→ **Task to complete**: Pull each line containing "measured" out of the listing below.

......

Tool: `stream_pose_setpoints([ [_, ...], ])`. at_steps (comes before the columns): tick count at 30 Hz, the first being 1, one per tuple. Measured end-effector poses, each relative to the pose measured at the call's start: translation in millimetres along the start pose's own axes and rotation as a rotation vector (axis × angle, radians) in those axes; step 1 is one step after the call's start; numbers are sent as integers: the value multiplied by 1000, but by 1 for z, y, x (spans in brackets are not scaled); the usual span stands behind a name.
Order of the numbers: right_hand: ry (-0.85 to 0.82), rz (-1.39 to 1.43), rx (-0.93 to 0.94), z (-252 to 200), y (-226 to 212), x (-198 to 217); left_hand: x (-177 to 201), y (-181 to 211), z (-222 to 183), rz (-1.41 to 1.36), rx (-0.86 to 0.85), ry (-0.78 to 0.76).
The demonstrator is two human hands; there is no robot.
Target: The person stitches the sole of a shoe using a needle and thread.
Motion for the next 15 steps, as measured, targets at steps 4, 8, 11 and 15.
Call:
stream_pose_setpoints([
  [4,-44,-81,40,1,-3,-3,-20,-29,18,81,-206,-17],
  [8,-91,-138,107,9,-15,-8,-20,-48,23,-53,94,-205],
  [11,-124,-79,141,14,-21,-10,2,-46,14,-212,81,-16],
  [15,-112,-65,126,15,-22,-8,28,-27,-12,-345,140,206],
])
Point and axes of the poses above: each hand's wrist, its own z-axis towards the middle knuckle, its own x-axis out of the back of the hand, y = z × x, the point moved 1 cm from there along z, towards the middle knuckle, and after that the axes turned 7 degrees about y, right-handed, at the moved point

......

→ **Task solution**:
Tool: `stream_pose_setpoints([ [_, ...], ])`. at_steps (comes before the columns): tick count at 30 Hz, the first being 1, one per tuple. Measured end-effector poses, each relative to the pose measured at the call's start: translation in millimetres along the start pose's own axes and rotation as a rotation vector (axis × angle, radians) in those axes; step 1 is one step after the call's start; numbers are sent as integers: the value multiplied by 1000, but by 1 for z, y, x (spans in brackets are not scaled); the usual span stands behind a name.
Motion for the next 15 steps, as measured, targets at steps 4, 8, 11 and 15.

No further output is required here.